すまないイヴァン。お前との約束は果たせない。しかし、お前の抱いた夢を繋いでくれる者は必ず現れる。
だからこれは無意味な自殺行為ではない。これは我らの思いを未来へ託す、勝利への一歩なのだ。
「イウ、もどらない。でも、お前、たち、ころせば、喜ぶ。お前の、ほかのなかま、も、みんなころす」
人型の気配が変わる。周囲の木々が騒めき、風が吹き荒れる。
「よわい、にんげん。ぜんぶ、ころして、ころしつくして、おわり。ごみおわり」
熱波のような殺気が体に纏わりつく。息を吸うと、噎せ返るような気持ちの悪い空気が肺に送り込まれるだけで、苦しいばかりだった。

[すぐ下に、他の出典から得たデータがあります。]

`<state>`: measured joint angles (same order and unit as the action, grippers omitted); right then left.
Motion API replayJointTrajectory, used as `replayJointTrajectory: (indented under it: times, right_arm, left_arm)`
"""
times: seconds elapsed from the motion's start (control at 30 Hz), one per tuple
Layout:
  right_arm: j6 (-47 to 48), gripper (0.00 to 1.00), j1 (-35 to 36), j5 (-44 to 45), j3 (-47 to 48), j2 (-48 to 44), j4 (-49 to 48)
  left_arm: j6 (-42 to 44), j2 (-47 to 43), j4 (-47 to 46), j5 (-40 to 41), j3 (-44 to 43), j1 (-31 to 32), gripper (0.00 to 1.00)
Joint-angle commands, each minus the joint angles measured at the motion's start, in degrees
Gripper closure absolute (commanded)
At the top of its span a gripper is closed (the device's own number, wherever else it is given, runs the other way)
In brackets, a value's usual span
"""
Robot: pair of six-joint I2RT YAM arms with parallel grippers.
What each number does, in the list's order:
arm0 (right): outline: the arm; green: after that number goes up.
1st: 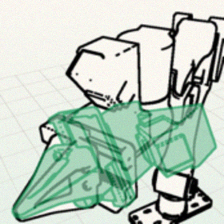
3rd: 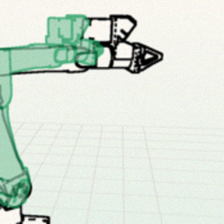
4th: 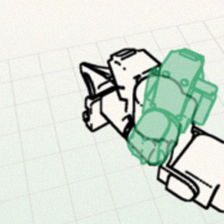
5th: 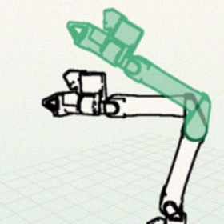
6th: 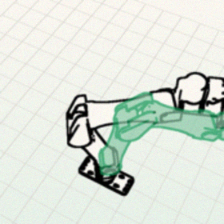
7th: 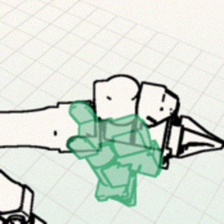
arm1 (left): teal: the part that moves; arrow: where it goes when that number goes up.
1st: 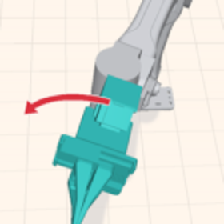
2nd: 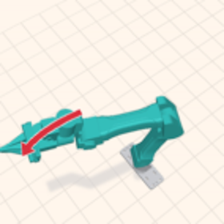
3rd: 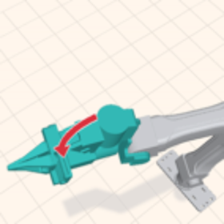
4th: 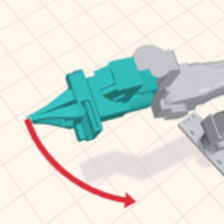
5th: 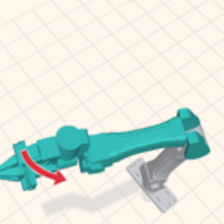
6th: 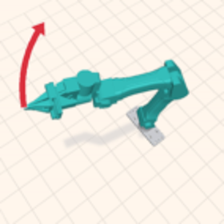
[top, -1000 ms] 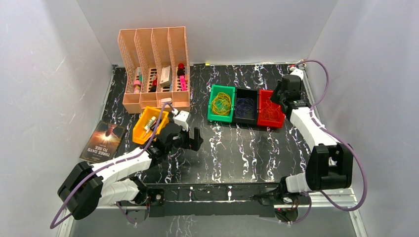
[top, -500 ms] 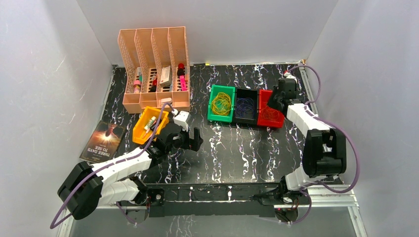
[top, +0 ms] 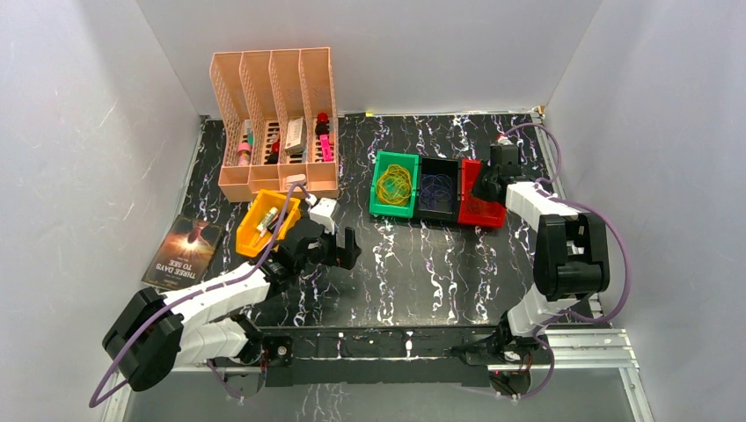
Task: Untangle the cables
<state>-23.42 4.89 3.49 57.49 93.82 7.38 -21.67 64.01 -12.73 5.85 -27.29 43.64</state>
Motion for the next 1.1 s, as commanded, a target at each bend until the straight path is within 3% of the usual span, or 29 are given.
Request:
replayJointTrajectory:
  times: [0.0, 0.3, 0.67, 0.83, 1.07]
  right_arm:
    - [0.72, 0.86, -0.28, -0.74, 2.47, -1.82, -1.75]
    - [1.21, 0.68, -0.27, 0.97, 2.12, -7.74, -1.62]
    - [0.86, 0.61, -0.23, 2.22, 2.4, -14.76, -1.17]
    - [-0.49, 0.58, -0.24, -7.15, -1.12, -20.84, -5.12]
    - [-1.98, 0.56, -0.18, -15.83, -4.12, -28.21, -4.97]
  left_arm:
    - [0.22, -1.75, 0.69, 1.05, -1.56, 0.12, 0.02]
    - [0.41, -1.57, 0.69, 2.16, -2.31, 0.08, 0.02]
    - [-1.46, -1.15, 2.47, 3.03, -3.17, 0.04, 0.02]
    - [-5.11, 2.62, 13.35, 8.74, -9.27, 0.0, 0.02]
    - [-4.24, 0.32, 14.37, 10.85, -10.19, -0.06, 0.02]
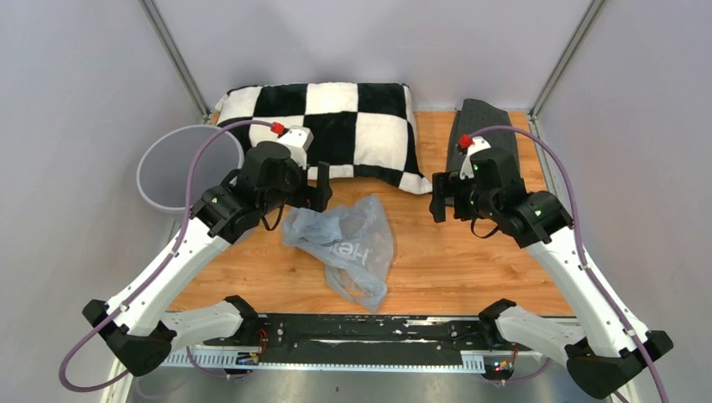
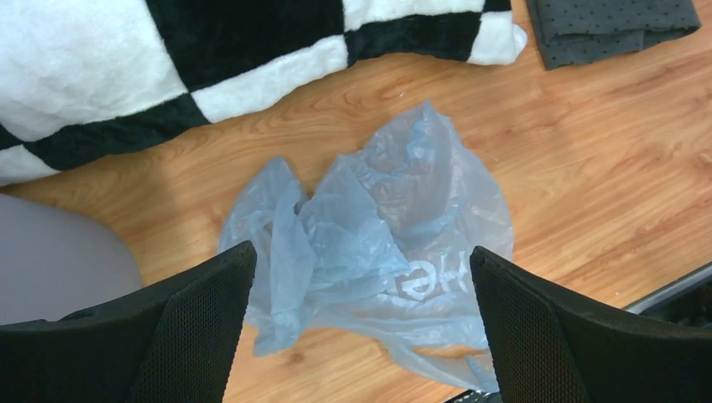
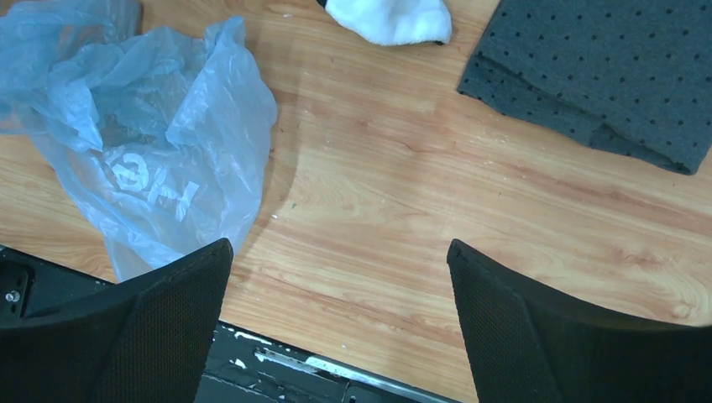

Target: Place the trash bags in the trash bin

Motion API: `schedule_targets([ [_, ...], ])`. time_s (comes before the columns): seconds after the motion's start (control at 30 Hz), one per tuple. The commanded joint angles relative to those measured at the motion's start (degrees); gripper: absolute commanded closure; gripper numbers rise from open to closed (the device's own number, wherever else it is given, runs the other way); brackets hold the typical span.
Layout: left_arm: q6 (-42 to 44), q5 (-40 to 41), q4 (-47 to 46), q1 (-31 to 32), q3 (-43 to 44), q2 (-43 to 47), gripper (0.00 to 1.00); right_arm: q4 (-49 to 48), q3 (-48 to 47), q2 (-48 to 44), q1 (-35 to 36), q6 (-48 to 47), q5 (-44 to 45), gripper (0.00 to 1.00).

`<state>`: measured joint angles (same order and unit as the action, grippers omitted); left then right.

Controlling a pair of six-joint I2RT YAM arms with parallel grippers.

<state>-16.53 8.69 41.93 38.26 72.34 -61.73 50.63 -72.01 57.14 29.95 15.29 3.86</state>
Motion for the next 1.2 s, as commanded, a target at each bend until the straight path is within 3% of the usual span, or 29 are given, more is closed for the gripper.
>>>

それでもリウムは足を止めない。殺気を正面から受け止め叫ぶ。
「我は」
何故失った右腕を振り上げたのかは分からない。ただそこに右腕があるような気がした。
「我は……俺はっ、俺たちは!」
アシュテートの、人間の、ムネノリ、サナ、イヴァン、そして自身の想いをこの化け物畜生に見せつけて味合わせたかった。
己の中で猛り狂う熱を激情へと変え、形を作り出す。この拳で殴りつけるのは人型だけではない。
この理不尽でくそったれた世界の主だ。